After watching The Foundation video it struck me that an intellect can be an impediment to successful marketing and selling. I’ve heard some variation of this before but the aforementioned video was an aha moment when it all came together.
Have you ever heard about the curse of knowledge? Or cognitive bias? Basically, if a person knows something he/she assumes that everybody else also know that. This leads to omissions, assumptions and messages that don’t reach target audience. And it’s not because the average audience is stupider in general, they’re just not so fluent in this particular narrow topic and your language (The Secret Language Of Millionaires in the video). I have to fight myself tooth and nail with this bias when I’m writing my programming books!
Sharing my musings on Twitter led me to Steve Jobs who no doubt was intelligent and very good at marketing:
@azat_co Except for people like Steve Jobs, right?
— Rodrigo Medeiros (@somerodrigo) May 21, 2014
I think smart people have to work extremely hard to “dumb” down their marketing messages. A good example is the original Apple iPod ad that used X number of songs instead of Y number of Megabytes.

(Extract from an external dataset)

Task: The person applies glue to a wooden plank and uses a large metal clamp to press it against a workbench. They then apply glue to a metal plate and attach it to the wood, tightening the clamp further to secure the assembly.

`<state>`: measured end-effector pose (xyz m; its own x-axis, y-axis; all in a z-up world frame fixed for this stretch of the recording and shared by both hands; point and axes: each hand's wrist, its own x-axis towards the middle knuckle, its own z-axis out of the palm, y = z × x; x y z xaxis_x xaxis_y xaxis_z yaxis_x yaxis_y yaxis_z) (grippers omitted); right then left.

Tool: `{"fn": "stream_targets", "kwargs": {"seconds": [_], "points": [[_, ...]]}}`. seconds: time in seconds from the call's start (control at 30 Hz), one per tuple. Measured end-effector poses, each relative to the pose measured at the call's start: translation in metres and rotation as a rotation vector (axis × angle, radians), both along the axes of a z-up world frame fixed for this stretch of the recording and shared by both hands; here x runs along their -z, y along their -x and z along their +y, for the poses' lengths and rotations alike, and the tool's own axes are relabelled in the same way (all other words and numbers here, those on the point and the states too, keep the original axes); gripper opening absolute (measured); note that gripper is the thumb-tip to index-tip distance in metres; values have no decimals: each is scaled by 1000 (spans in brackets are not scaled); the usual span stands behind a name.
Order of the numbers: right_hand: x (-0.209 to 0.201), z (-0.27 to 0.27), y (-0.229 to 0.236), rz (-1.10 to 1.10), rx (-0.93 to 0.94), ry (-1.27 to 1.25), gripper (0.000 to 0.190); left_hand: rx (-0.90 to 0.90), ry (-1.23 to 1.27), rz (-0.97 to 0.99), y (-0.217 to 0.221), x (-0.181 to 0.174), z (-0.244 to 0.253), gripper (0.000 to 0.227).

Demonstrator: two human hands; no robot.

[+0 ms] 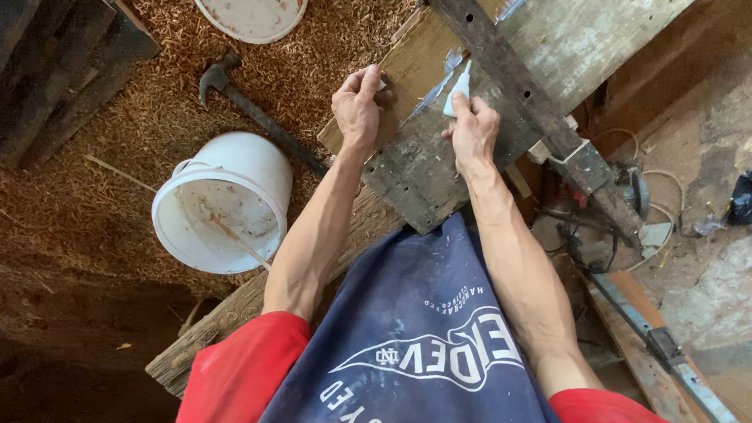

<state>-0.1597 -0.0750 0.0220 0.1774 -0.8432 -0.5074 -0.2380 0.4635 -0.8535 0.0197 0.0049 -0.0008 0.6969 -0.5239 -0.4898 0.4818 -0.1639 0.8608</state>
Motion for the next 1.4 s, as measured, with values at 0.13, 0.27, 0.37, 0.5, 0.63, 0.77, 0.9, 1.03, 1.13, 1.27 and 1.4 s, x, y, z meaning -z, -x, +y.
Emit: {"fn": "stream_targets", "kwargs": {"seconds": [0.13, 0.27, 0.37, 0.5, 0.63, 0.77, 0.9, 1.03, 1.13, 1.27, 1.4], "points": [[-16, 22, 18, -36, -92, 85, 32, -74, 163, 74, 6, -17, 12, 28], [-18, 38, 49, -87, -229, 84, 36, -48, 111, 35, 43, -45, 35, 24], [-18, 42, 69, -201, -315, 111, 33, -26, 154, -52, 71, -61, 46, 22], [-29, 32, 91, -305, -443, 67, 32, -128, 320, 1, 103, -66, 53, 23], [-47, 27, 109, -312, -607, 70, 33, -198, 282, -73, 135, -66, 67, 27], [-68, 26, 130, -241, -829, 31, 33, -313, 218, -65, 169, -77, 86, 23], [-76, 30, 140, -251, -975, 33, 30, -483, 258, -61, 200, -85, 99, 21], [-91, 28, 138, -285, -1100, 70, 30, -622, 300, -80, 217, -95, 103, 23], [-108, 27, 136, -263, -1177, 80, 29, -686, 335, -114, 225, -104, 105, 25], [-122, 29, 135, -289, -1224, 54, 29, -715, 343, -166, 232, -110, 110, 26], [-126, 27, 139, -281, -1265, 91, 29, -740, 328, -187, 238, -108, 109, 25]]}}
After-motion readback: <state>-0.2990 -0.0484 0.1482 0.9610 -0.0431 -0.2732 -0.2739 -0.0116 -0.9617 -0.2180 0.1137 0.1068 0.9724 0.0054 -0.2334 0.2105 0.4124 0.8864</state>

Another revelation was that all this time many people that I know (startupers) and I were doing it all wrong. Almost always we start with products instead of starting with problems. In the best case, we pick out our own problems to solve (some do it successfully, like Evernote founders). But where are the guarantees that our problems are not just emotionally exaggerated and the market for them is big enough? Instead we should identify the pain points first and try to pre-sell. Yes, pre-selling (before building) can solve this dilemma. Let consumers vote with their wallets (actually debit/credit cards). What if we can’t sell our service or product without it being ready, or without all the fluff like a catchy domain name, fabulous design, beautiful logo and half-a-dozen social media profiles? Then, the problem is not too big for us to work on it anyway. Not all ideas should be executed and not all problems are worth solving. :-)
Last night, I did exactly that. I created a Gumroad page for Introduction to Express.js video course. It took me half an hour, and it already has sales! The conclusion is to go lean early or suffer later.